* _What you are asked to do_: When the word "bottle" shows up in a line of the data below, copy that whole line.

(Collection entries)

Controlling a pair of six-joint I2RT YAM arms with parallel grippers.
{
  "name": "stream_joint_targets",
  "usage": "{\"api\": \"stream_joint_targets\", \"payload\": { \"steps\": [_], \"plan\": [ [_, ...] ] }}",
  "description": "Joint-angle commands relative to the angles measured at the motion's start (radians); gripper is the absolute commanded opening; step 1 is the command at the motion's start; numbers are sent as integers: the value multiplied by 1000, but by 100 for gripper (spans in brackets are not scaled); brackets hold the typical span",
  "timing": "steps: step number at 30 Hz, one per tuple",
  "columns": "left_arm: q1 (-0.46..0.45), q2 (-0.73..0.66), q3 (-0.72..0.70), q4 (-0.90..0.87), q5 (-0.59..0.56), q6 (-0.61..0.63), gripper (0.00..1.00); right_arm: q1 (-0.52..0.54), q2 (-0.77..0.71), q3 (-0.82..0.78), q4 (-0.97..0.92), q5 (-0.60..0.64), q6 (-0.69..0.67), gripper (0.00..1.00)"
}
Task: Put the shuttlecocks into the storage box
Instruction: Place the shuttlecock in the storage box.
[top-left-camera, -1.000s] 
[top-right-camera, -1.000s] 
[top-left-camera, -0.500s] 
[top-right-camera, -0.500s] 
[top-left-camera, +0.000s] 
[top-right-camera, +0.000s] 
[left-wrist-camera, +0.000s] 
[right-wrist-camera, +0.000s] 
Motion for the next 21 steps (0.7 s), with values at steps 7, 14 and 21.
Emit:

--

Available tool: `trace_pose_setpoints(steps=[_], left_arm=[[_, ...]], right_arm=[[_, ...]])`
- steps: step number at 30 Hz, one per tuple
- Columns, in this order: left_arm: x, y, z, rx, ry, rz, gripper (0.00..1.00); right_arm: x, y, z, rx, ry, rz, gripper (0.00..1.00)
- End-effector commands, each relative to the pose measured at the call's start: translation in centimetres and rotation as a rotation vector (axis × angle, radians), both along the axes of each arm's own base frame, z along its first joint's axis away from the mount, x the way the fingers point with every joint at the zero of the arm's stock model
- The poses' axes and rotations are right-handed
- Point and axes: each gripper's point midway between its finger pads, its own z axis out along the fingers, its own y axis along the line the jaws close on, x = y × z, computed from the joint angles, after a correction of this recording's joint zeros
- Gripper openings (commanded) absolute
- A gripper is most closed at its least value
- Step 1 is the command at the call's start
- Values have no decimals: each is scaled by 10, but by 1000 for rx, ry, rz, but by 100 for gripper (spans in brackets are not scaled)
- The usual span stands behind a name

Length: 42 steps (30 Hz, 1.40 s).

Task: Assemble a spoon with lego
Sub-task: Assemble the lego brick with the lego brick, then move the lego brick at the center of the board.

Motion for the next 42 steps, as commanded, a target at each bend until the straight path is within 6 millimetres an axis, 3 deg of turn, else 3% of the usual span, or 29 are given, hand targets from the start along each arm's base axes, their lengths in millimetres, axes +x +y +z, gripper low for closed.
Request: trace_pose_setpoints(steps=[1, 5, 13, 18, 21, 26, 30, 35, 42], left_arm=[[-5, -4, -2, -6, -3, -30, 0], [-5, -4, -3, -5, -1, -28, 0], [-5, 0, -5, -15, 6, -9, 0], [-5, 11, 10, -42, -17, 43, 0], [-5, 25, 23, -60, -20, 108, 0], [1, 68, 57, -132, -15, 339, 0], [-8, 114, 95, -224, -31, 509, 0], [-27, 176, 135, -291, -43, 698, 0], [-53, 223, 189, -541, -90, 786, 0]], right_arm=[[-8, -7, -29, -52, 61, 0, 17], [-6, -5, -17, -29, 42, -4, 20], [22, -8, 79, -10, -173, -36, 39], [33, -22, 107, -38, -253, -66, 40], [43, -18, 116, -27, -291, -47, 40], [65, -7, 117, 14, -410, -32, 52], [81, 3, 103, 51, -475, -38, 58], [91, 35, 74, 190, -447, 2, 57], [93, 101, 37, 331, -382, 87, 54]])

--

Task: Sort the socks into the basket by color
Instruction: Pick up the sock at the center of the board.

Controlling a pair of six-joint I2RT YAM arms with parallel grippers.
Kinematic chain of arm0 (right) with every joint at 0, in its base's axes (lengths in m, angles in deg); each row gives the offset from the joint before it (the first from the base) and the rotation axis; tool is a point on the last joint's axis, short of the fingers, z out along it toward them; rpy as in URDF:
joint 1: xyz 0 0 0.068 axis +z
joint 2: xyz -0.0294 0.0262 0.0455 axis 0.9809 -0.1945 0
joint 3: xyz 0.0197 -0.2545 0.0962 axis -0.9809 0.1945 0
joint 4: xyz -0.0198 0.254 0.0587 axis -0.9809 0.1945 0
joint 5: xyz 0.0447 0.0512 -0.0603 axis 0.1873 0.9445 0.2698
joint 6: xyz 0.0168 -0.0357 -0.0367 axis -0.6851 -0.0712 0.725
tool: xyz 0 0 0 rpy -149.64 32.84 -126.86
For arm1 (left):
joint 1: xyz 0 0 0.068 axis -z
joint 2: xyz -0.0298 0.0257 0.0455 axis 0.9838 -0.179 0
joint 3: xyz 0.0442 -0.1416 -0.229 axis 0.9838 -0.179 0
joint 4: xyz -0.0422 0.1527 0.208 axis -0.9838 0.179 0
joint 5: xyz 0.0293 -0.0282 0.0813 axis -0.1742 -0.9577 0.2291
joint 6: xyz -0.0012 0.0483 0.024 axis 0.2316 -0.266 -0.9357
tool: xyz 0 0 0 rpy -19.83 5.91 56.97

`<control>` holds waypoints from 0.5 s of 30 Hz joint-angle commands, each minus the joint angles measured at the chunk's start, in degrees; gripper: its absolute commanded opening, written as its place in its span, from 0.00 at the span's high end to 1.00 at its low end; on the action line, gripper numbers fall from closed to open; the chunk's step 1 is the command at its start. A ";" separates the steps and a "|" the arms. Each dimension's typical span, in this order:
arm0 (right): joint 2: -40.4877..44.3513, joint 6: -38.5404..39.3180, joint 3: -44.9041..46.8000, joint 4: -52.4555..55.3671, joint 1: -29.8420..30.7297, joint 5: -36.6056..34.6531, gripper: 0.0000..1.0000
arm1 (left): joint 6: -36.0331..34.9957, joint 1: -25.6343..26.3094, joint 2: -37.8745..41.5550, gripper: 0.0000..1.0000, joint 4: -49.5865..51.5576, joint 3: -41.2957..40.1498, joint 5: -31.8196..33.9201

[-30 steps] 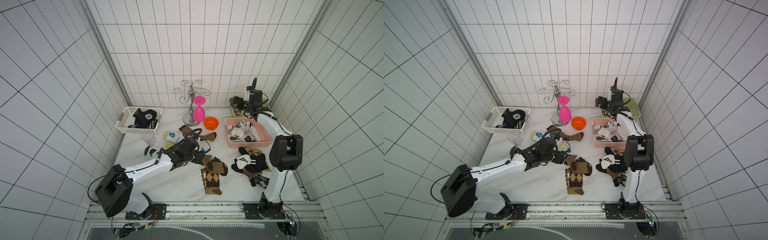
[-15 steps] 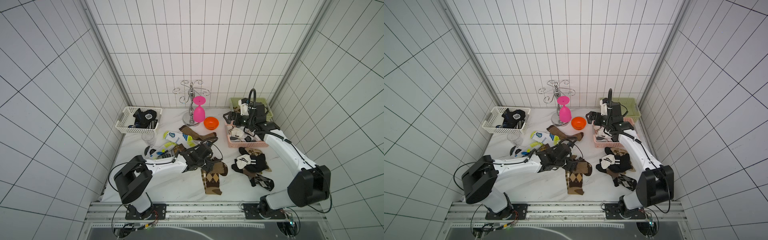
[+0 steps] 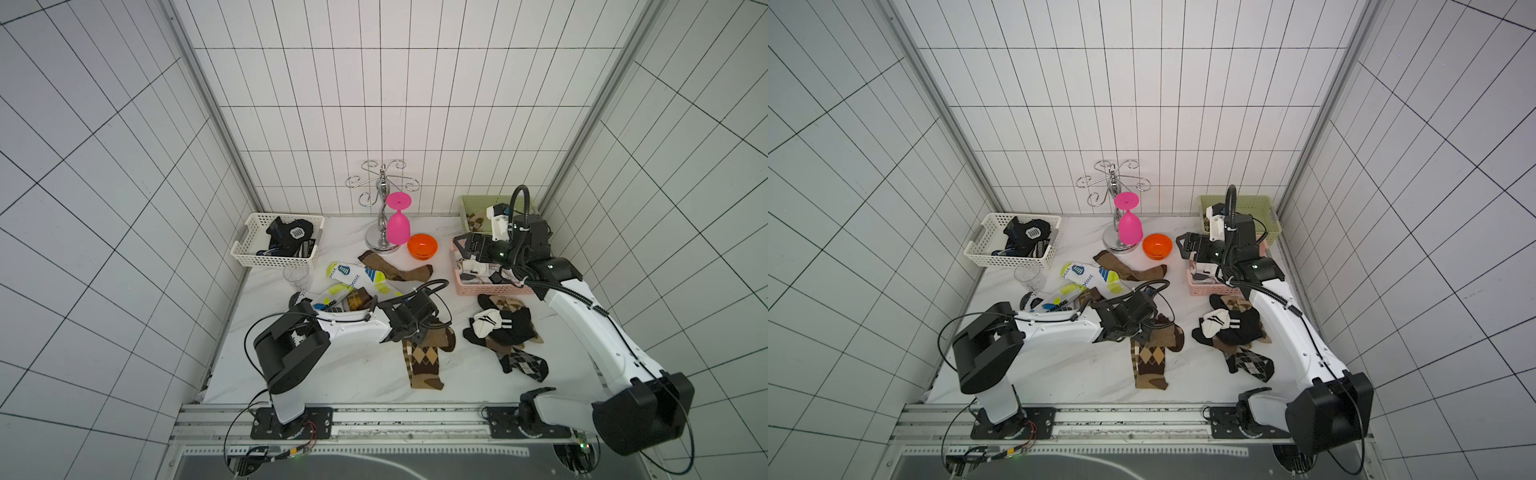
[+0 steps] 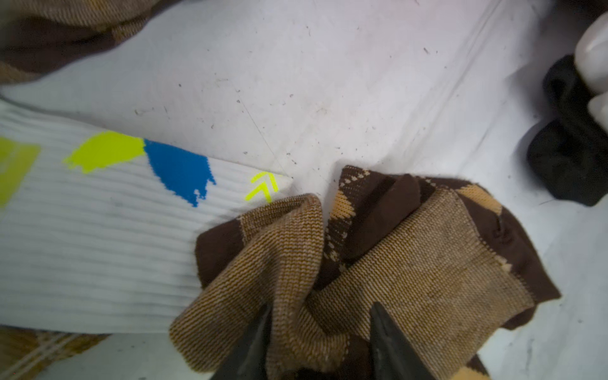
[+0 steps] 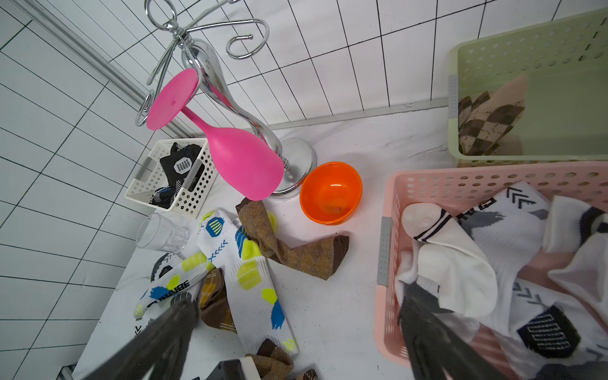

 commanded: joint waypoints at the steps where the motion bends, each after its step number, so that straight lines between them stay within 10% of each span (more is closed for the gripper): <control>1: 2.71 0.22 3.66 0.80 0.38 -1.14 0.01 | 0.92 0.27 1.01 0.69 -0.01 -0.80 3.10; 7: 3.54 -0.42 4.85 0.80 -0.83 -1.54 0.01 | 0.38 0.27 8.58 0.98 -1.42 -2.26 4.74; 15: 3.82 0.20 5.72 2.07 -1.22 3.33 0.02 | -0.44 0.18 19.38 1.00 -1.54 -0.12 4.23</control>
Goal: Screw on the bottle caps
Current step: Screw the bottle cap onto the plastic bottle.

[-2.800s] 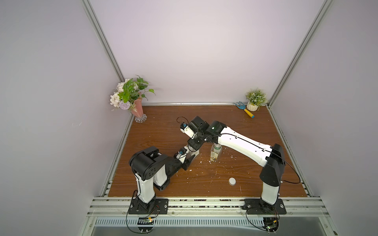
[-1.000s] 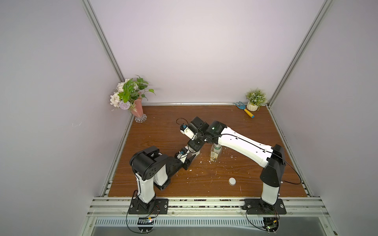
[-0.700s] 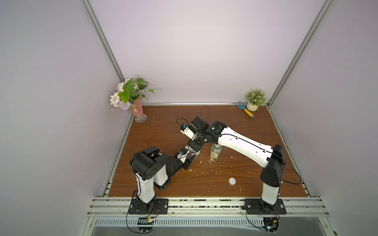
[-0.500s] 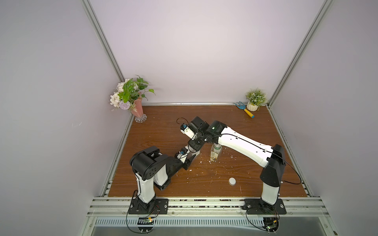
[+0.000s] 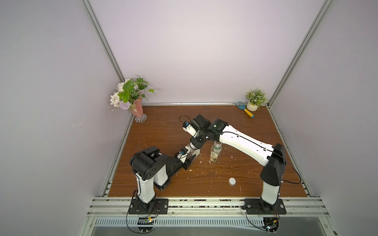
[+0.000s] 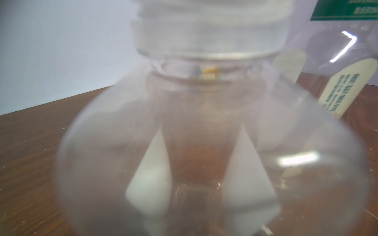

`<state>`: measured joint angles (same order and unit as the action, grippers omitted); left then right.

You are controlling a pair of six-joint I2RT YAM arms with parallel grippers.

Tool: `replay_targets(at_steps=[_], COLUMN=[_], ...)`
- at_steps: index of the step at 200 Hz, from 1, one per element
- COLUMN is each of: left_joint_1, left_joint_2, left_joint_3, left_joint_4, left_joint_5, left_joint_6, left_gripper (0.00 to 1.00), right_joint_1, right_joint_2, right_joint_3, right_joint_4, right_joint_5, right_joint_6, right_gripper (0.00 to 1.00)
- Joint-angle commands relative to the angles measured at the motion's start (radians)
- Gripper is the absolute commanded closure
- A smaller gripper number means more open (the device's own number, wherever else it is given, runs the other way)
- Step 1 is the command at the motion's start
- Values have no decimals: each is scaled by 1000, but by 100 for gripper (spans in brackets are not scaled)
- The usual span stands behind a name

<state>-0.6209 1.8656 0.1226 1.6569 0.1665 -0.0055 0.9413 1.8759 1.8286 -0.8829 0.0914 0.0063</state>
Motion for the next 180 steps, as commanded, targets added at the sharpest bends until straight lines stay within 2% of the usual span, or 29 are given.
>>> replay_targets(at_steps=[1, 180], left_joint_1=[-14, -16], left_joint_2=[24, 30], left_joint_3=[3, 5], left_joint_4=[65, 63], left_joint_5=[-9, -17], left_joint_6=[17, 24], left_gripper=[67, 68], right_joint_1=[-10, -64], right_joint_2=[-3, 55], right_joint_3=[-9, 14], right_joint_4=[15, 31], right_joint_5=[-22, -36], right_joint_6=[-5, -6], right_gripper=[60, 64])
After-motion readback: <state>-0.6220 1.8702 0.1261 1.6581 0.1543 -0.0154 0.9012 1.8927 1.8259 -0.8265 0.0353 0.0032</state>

* _Response to the task_:
Goal: Screw on the bottle caps
Current step: Screw the bottle cap onto the plastic bottle.

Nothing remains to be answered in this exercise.